• **Instructions to follow**: Using the listing below, extract each line that has the word "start" in it.

• **Provided data**:
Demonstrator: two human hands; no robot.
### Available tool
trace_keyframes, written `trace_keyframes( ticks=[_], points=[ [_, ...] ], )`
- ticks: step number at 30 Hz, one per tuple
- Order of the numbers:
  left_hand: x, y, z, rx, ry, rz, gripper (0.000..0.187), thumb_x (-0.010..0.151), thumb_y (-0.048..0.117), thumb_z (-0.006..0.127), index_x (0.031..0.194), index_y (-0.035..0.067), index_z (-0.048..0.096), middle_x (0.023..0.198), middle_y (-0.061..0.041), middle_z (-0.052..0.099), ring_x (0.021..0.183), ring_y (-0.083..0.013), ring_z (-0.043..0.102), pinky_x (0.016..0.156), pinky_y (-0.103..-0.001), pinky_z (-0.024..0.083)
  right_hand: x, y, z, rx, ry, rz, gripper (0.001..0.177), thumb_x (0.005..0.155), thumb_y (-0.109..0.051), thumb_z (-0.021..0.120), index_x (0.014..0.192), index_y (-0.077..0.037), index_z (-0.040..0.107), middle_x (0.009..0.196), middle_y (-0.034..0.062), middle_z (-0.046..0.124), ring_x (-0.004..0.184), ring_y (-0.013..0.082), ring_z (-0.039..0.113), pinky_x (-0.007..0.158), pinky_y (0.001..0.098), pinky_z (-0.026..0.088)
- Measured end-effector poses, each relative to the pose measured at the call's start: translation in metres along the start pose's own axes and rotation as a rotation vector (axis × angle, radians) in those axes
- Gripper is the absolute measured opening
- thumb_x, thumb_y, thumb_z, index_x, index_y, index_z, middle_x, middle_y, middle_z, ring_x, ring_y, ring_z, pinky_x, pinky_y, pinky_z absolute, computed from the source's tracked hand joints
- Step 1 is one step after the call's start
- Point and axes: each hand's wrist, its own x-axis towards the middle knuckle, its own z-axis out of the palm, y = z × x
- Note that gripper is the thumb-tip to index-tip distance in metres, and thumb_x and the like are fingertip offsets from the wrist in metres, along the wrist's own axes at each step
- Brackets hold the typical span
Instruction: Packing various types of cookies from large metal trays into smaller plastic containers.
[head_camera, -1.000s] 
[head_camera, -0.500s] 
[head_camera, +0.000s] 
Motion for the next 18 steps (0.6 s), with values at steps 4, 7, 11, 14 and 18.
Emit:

• **Problem solution**:
- Measured end-effector poses, each relative to the pose measured at the call's start: translation in metres along the start pose's own axes and rotation as a rotation vector (axis × angle, radians) in those axes
- Step 1 is one step after the call's start

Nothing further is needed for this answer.